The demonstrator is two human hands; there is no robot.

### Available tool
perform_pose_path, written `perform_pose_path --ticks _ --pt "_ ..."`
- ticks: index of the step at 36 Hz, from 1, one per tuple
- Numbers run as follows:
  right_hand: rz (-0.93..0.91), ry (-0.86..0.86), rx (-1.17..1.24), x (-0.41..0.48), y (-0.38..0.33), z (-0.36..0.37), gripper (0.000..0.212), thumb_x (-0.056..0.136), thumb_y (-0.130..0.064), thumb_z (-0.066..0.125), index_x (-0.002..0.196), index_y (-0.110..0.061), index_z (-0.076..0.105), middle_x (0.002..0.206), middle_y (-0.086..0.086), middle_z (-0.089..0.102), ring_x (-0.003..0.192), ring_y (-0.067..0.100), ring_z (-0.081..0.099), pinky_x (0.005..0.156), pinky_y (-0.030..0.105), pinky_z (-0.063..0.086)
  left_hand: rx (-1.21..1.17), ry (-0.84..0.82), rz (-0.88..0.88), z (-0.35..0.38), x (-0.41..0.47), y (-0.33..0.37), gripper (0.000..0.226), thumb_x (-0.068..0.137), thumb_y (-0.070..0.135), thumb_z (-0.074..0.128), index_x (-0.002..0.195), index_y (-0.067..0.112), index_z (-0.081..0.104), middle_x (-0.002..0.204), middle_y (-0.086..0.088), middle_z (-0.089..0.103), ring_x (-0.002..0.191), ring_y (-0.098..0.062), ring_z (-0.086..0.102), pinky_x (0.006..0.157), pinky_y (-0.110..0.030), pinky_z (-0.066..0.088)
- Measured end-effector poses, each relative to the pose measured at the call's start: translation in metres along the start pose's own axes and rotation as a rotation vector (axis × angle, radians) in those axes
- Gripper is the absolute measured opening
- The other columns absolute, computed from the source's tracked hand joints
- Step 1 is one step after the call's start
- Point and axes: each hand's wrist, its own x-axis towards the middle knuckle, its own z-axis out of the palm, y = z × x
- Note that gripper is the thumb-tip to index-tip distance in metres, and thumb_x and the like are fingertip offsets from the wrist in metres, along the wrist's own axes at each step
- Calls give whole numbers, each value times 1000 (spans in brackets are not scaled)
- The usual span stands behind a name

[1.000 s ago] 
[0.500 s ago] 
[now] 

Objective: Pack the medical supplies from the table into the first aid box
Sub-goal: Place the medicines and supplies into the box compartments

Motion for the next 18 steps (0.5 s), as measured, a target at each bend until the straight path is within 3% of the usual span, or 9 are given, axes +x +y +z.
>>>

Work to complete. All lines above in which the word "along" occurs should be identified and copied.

Response.
- Measured end-effector poses, each relative to the pose measured at the call's start: translation in metres along the start pose's own axes and rotation as a rotation vector (axis × angle, radians) in those axes
- Note that gripper is the thumb-tip to index-tip distance in metres, and thumb_x and the like are fingertip offsets from the wrist in metres, along the wrist's own axes at each step

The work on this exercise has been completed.